[Intel-gfx] [PATCH] drm/i915: Replace hangcheck by heartbeats

Fri Jul 26 22:19:38 UTC 2019

Hmmn. We're still on orthogonal perspectives as far as our previous arguments stand. But it doesn't matter because while thinking through your replies, I realized there is one argument in favour, which trumps all my previous arguments against this patch - it makes things deterministic. Without this patch (or hangcheck), whether a context gets nuked depends on what else is running. And that's a recipe for confused support emails.

So I retract my other arguments, thanks for staying with me :-)

BTW: TDR==Timeout-Detection and Reset. Essentially hangcheck and recovery.

> -----Original Message-----
> From: Chris Wilson <chris at chris-wilson.co.uk>
> Sent: Friday, July 26, 2019 2:30 PM
> To: Bloomfield, Jon <jon.bloomfield at intel.com>; intel-
> gfx at lists.freedesktop.org
> Cc: Joonas Lahtinen <joonas.lahtinen at linux.intel.com>; Ursulin, Tvrtko
> <tvrtko.ursulin at intel.com>
> Subject: RE: [PATCH] drm/i915: Replace hangcheck by heartbeats
> 
> Quoting Bloomfield, Jon (2019-07-26 21:58:38)
> > > From: Chris Wilson <chris at chris-wilson.co.uk>
> > > It's no more often than before, you have to fail to advance within an
> > > interval, and then deny preemption request.
> >
> > It's entrapment.

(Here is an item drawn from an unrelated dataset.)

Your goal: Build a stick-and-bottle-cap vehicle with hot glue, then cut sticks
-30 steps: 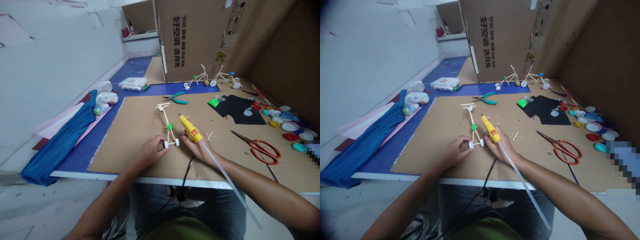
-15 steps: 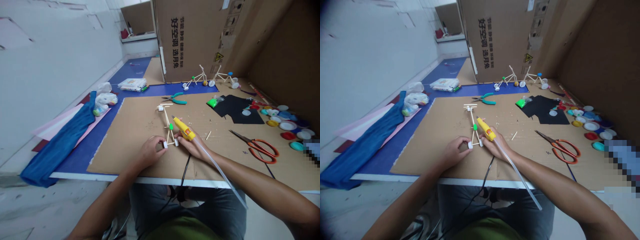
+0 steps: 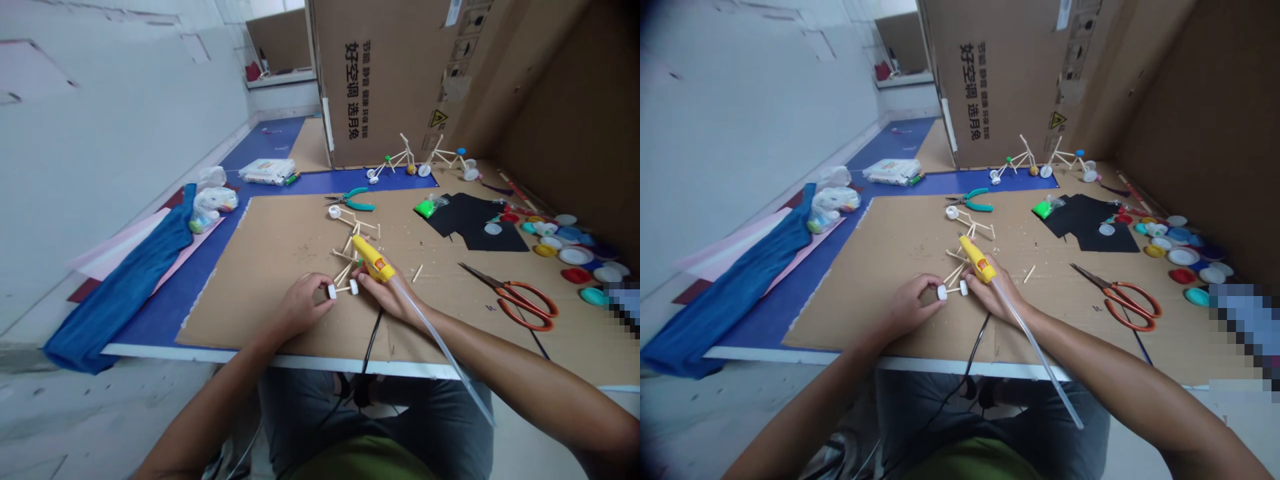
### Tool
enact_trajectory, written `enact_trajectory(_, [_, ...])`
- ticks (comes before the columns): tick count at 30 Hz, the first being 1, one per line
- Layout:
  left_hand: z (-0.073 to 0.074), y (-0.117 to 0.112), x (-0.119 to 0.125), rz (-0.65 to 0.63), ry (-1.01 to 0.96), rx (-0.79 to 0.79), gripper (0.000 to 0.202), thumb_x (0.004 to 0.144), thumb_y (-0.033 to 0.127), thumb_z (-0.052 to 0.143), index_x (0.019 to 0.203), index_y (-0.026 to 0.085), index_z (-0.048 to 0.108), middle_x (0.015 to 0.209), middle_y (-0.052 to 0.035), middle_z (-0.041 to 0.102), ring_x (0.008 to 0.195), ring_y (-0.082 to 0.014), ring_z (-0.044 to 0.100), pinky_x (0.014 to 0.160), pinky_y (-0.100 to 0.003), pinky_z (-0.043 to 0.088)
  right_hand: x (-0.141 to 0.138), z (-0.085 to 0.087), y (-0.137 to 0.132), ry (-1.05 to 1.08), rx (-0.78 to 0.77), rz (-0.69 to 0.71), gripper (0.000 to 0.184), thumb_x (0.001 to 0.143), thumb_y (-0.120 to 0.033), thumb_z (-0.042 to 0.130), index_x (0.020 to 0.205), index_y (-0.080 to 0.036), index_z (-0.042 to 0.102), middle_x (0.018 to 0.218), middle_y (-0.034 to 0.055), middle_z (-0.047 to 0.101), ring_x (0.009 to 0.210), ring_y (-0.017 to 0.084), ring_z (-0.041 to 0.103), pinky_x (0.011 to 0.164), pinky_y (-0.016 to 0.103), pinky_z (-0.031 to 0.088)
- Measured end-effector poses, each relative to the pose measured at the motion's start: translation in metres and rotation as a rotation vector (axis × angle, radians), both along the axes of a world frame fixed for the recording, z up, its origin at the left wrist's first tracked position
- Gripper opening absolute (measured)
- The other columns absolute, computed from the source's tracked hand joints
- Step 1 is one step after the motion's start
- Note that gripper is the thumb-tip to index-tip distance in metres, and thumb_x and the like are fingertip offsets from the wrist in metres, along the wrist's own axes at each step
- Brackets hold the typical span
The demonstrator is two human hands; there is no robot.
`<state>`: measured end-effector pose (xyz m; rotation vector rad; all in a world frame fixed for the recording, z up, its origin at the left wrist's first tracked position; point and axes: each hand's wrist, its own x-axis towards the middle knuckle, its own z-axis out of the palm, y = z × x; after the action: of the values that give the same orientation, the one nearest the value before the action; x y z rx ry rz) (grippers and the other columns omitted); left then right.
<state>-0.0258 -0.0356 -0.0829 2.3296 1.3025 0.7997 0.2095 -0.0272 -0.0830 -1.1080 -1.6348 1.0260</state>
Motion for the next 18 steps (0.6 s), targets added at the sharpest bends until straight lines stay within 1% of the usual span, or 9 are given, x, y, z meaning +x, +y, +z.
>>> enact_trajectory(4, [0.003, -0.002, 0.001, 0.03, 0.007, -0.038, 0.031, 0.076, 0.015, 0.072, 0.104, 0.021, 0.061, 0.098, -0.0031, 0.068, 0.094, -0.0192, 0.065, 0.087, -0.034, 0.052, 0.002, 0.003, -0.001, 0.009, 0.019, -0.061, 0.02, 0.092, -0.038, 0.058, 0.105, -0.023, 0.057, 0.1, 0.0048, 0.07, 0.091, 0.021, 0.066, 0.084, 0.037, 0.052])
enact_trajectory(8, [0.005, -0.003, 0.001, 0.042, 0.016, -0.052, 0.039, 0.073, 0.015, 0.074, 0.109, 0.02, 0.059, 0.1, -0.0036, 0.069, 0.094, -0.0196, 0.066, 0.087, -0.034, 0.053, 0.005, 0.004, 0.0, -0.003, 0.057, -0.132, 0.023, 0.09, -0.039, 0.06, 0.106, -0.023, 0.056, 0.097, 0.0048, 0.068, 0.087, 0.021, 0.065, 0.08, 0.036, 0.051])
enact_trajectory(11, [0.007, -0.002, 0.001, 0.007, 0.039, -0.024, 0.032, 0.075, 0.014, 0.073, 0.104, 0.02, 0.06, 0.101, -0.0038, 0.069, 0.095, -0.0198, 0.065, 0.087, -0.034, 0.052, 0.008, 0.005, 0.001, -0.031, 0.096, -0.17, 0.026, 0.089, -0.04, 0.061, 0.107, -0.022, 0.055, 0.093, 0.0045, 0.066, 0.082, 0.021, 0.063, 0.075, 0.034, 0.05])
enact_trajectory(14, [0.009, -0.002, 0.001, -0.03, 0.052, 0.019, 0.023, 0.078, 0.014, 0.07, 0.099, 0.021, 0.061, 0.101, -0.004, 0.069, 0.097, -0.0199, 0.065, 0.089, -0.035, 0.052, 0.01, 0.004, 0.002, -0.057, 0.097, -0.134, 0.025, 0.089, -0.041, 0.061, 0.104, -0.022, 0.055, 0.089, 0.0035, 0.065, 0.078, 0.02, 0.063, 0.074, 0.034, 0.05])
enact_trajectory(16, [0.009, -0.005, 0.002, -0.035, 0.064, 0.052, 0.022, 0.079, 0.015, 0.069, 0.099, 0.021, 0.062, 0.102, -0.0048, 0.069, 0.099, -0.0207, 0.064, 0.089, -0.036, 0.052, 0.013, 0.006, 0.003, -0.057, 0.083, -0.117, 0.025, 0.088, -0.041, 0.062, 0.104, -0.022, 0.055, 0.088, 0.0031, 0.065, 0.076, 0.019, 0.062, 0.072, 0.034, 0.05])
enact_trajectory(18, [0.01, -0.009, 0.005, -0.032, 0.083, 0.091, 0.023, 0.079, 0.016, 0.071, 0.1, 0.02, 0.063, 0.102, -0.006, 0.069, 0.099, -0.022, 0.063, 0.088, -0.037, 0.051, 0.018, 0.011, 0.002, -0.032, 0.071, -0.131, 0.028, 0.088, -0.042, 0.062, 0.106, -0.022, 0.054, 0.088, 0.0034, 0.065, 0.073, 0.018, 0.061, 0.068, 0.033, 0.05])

You are creating an artificial workload for the context to
> impede. Before that artificial workload was injected, the context would have
> run to completion, the world would be at peace (and the user would have her
> new bitcoin). Instead she stays poor because the DoS police launched an illegal
> sting on her otherwise genius operation.
> 
> It's housekeeping; it's the cost of keeping the engine alive. This
> argument is why CPU-isolation came about (aiui).
> 
> > > > I do like the rlimit suggestion, but until we have that, just disabling TDR
> feels
> > > like a better stop-gap than nuking innocent compute contexts just in case
> they
> > > might block something.
> > >
> > > They're not innocent though :-p
> >
> > They are innocent until proven guilty :-)
> >
> > >
> > > Disabling hangcheck (no idea why you confuse that with the recovery
> > > procedure) makes igt unhappy, but they are able to do that today with
> > > the modparam. This patch makes it easier to move that to an engine
> > > parameter, but to disable it entirely you still need to be able to reset
> > > the GPU on demand (suspend, eviction, oom). Without hangcheck we need
> to
> > > evaluate all MAX_SCHEDULE_TIMEOUT waits and supply a reset-on-
> timeout
> > > along critical paths.
> > > -Chris
> >
> > I don't think I'm confusing hang-check with the recovery. I've talked about
> TDR, which to me is a periodic hangcheck, combined with a recovery by engine
> reset. I don't argue against being able to reset, just against the blunt
> classification that hangcheck itself provides.
> >
> > TDR was originally looking for regressive workloads that were not making
> forward progress to protect against DoS. But it was always a very blunt tool. It's
> never been able to differentiate long running, but otherwise valid, compute
> workloads from genuine BB hangs, but that was fine at the time, and as you say
> users could always switch the modparam.
> 
> To be honest, I still have no idea what TDR is. But I take it that you
> agree that we're only talking about hangcheck :) What I think you are
> missing out on is that we have some more or less essential (itself
> depending on client behaviour) housekeeping that goes along side it.
> 
> My claim is that without a guarantee of isolation, anything else that
> wants to use that engine will need the background housekeeping. (And if
> we don't go as far as performing complete isolation, I expect userspace
> is going to need the kernel to cleanup as they go along, as they are
> unlikely to be prepared to do the system maintenance themselves.)
> 
> > Now we have more emphasis on compute we need a solution that doesn't
> involve a modparam. This was specifically requested by the compute team -
> they know that they can flip the tdr switch, but that means their workload will
> only run if user modifies the system. That's hardly ideal.
> 
> It means they can adjust things to their admins' hearts' content, and
> it's a udev rule away from setting permissions to allow the compute group
> to freely reconfigure the settings.
> 
> > Without the rlimit concept I don't think we can't prevent power hogs
> whatever we do, any more than the core kernel can prevent CPU power hogs.
> So, if we can prevent a workload from blocking other contexts, then it is
> unhelpful to continue either with the blunt tool that TDR is, or the similarly
> blunt heartbeat. If we have neither of these, but can guarantee forward
> progress when we need to, then we can still protect the system against DoS,
> without condemning any contexts before a crime has been committed.
> 
> rlimits is orthogonal to the problem of preventing an isolated compute
> task from turning into a system-wide dos. For endless, we need
> suspend-to-idle at a very minimum before even considering the dilemma of
> hangcheck. For eviction/oom, suspend-to-idle is not enough, and we need
> to have the same sort of concept as oomkiller; kill a task to save the
> system (or not depending on admin selection).
> -Chris